We continually pray that God will lead them out of the influence of this false gospel and these false teachers, and we are not sure of our ability to counsel them, especially because we don't feel email is a good way to develop that kind of discipling relationship (that may not be the right term - you know what I mean). Plus we are now Presbyterians, and so we have been written off when it comes to anything spiritual.

So how do you go about finding a different church for Sunday worship without completely severing famiy ties? All I can see coming from it is hurt and anger, and perhaps a bit of persecution syndrome. Am I just a coward? What is the Biblical way to approach this?


----------



## Herald (Jun 8, 2009)

In my humble opinion the shortest distance between a misunderstanding and good communication is straight talk. The prudent thing would be to have a frank discussion as to why you will not be attending church with them. Use all the tact, grace, and love you can muster but communicate clearly and concisely your reasons for not going to their church. Will you receive back lash? It's quite possible. You need to be prepared for that type of response.

May the Lord grant you wisdom.


----------



## BJClark (Jun 8, 2009)

Or you could attend the services and then discuss the sermon AFTER WARDS..

Search the scriptures and compare what God says that is contrary to what is being taught from the pulpit, then allow the Holy Spirit to work to bring about changes..or not..


----------



## AThornquist (Jun 8, 2009)

BJClark said:


> Or you could attend the services and then discuss the sermon AFTER WARDS..
> 
> Search the scriptures and compare what God says that is contrary to what is being taught from the pulpit, then allow the Holy Spirit to work to bring about changes..or not..



Wouldn't that be equivalent to not going to church at all, though?

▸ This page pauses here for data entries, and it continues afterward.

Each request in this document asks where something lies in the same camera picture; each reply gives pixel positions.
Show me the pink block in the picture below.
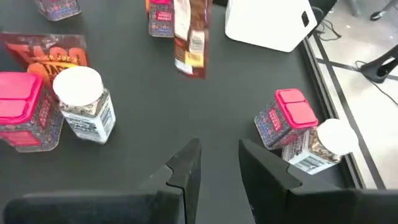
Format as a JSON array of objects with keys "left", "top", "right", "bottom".
[{"left": 32, "top": 0, "right": 82, "bottom": 22}]

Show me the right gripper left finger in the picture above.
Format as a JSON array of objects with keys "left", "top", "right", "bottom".
[{"left": 2, "top": 138, "right": 203, "bottom": 224}]

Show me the white plastic bin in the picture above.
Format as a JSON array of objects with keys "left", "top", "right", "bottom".
[{"left": 224, "top": 0, "right": 318, "bottom": 53}]

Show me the white-lid spice jar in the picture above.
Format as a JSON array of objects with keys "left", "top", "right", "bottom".
[
  {"left": 52, "top": 65, "right": 117, "bottom": 145},
  {"left": 281, "top": 118, "right": 360, "bottom": 175}
]

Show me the black stand base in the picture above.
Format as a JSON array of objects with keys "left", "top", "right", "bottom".
[{"left": 359, "top": 44, "right": 398, "bottom": 84}]

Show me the black stand cable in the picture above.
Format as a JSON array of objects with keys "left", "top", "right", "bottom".
[{"left": 354, "top": 60, "right": 398, "bottom": 106}]

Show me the black aluminium table frame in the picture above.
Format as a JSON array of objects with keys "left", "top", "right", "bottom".
[{"left": 298, "top": 30, "right": 368, "bottom": 190}]

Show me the pink-lid spice jar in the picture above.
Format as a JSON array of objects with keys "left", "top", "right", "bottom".
[
  {"left": 253, "top": 88, "right": 320, "bottom": 151},
  {"left": 146, "top": 0, "right": 175, "bottom": 39},
  {"left": 0, "top": 71, "right": 65, "bottom": 154}
]

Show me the black floor cable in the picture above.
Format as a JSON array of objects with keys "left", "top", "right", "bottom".
[{"left": 315, "top": 19, "right": 343, "bottom": 42}]

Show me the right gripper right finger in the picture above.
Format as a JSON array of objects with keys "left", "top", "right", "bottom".
[{"left": 238, "top": 138, "right": 398, "bottom": 224}]

They already know the church is not biblical, so going there just to point out bad theology does not seem very sabbathy. 

Plus, if the family has kids (I don't know if they do), going to such a freak show could be damaging. 

Just my


----------



## rbcbob (Jun 8, 2009)

moselle said:


> I have relatives - immediate family and in-laws - who have fallen deeply into the Word of Faith movement. ...
> * we just can't do that. We just can't bring our family to worship in such sick places. *
> 
> 
> ...


----------



## TheocraticMonarchist (Jun 8, 2009)

AThornquist said:


> BJClark said:
> 
> 
> > Or you could attend the services and then discuss the sermon AFTER WARDS..
> ...




Children are often confused/scared upon their first visit to a charismatic church. Coming from a Assemblies of God background, I would not expose them to it. 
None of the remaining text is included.